The Tumor Suppressor PTEN as Molecular Switch Node Regulating Cell Metabolism and Autophagy: Implications in Immune System and Tumor Microenvironment

Abstract

Recent studies conducted over the past 10 years evidence the intriguing role of the tumor suppressor gene Phosphatase and Tensin Homolog deleted on Chromosome 10 PTEN in the regulation of cellular energy expenditure, together with its capability to modulate proliferation and survival, thus expanding our knowledge of its physiological functions. Transgenic PTEN mice models are resistant to oncogenic transformation, present decreased adiposity and reduced cellular glucose and glutamine uptake, together with increased mitochondrial oxidative phosphorylation. These acquisitions led to a novel understanding regarding the role of PTEN to counteract cancer cell metabolic reprogramming. Particularly, PTEN drives an "anti-Warburg state" in which less glucose is taken up, but it is more efficiently directed to the mitochondrial Krebs cycle. The maintenance of cellular homeostasis together with reduction of metabolic stress are controlled by specific pathways among which autophagy, a catabolic process strictly governed by mTOR and PTEN. Besides, a role of PTEN in metabolic reprogramming and tumor/stroma interactions in cancer models, has recently been established. The genetic inactivation of PTEN in stromal fibroblasts of mouse mammary glands, accelerates breast cancer initiation and progression. This review will discuss our novel understanding in the molecular connection between cell metabolism and autophagy by PTEN, highlighting novel implications regarding tumor/stroma/immune system interplay. The newly discovered action of PTEN opens innovative avenues for investigations relevant to counteract cancer development and progression.

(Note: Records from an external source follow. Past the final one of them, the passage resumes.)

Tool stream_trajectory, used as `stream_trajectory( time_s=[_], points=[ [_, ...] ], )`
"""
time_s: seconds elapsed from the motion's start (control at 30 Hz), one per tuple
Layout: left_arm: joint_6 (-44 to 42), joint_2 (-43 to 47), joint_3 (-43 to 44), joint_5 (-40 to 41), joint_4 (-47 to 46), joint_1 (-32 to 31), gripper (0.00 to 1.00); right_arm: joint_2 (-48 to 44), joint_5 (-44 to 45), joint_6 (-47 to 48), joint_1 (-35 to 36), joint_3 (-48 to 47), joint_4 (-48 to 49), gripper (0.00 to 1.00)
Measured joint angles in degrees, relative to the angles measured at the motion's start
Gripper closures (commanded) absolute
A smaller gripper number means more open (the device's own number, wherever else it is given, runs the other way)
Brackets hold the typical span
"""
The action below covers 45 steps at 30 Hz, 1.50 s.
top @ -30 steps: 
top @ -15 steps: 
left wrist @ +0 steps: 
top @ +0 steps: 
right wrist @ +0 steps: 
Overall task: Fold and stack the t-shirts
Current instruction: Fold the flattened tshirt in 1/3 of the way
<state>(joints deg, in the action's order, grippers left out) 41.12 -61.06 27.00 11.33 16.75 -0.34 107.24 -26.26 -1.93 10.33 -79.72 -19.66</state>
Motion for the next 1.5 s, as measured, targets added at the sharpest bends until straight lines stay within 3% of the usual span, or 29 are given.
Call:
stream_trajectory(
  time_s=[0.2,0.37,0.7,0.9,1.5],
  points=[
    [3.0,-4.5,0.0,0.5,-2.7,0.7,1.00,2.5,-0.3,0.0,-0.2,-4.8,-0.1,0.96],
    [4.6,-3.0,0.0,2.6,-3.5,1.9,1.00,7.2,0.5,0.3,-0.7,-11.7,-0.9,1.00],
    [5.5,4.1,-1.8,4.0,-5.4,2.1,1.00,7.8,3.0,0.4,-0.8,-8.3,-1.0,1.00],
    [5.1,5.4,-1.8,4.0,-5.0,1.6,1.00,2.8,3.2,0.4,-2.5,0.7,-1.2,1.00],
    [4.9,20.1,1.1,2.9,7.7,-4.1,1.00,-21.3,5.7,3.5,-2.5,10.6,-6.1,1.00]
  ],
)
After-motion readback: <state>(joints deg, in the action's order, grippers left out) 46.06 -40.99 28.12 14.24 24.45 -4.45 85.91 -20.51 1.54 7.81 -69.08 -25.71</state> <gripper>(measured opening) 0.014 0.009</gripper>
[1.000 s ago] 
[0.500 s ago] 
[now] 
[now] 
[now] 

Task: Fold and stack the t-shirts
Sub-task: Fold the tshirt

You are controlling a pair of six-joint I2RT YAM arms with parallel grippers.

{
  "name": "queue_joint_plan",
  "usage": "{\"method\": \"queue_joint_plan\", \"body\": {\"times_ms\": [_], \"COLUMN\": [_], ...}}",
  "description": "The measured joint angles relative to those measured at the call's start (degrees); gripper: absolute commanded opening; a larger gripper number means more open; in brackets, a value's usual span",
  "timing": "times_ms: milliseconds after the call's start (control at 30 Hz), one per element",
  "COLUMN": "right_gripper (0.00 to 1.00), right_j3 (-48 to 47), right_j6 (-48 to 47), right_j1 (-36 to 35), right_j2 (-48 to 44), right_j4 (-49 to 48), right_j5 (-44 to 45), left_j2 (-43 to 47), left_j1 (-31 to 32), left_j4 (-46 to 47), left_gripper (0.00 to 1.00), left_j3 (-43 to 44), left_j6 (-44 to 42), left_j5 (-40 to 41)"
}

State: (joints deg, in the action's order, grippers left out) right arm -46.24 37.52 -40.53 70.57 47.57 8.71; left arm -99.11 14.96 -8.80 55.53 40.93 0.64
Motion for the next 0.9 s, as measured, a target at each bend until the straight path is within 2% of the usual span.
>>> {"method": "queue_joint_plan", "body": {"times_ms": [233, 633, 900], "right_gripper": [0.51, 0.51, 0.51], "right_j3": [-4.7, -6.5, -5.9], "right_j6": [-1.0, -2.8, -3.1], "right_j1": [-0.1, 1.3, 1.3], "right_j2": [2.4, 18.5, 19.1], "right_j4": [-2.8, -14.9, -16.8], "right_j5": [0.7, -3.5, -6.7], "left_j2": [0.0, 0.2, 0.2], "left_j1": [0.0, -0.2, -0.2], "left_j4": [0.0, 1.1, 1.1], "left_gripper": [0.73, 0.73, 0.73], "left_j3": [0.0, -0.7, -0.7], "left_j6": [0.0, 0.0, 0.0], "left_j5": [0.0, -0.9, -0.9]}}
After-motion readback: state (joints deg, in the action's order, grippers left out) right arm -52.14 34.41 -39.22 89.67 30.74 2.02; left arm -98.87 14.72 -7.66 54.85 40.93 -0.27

Keywords: Warburg state; cancer metabolism; immune system; stroma.

Figure 1

A schematic summary of metabolic pathways (upper panel) determining the tumor suppressive activities (lower panel) for PTEN. See the text for details. (1) PTEN through AMPK induces Krebs cycle and OXFOS. (2) PTEN suppresses glycolysis through PGK1 inhibition. (3) PTEN blocks AKT induced Glut1 translocation and glucose uptake. (4) PTEN blocks mTOR-induced HIF1, PFK1, and glycolysis. (5) PTEN blocks mTOR-induced PKM2 transcription. (6) PTEN decreases PPP flux. (7) PTEN blocks mTOR-induced SREBP transcription factor and lipid synthesis. (8) PTEN reduces pyrimidine synthesis.

Figure 2

A schematic summary illustrating mechanisms targeting PTEN and autophagy in cancer cells. See the text for details. (1) The functional interplay between progesterone receptor-B and PTEN, via AKT, modulates autophagy in breast cancer cells. (2) PTEN as a key target of BergaPTEN action in breast cancer cells for the induction of autophagy. (3) DHEA and EPEA through PPARγ-increased expression PTEN, resulting in the inhibition of AKT–mTOR pathways, induction of Bcl-2 phosphorylation, its dissociation from Beclin-1, and autophagy induction.

Figure 3

A schematic summary illustrating PTEN role in tumor/stroma interplay. See the text for details. (1) PTEN blocks oncogenic drivers of tumors including PI3K/AKT/mTOR and JAK2/STAT3. (2) PTEN reduces immunosuppressive cytokines, determining induction of T cells’ infiltration into tumor tissue. (3) PTEN reduces tumor-associated neutrophils (4) PTEN in macrophages reduces cytokines and M2 macrophage polarization in TME. (5) In tumor cells PTEN decreases PD-L1 expression which is responsible for T cell inactivation in the tumor microenvironment. (6) PTEN induces a condensed layer of SMA-positive stroma. (7) PTEN blocks PI3K-dependent activation of SHP 2 which acts as a negative regulator to inhibit IFN-γ.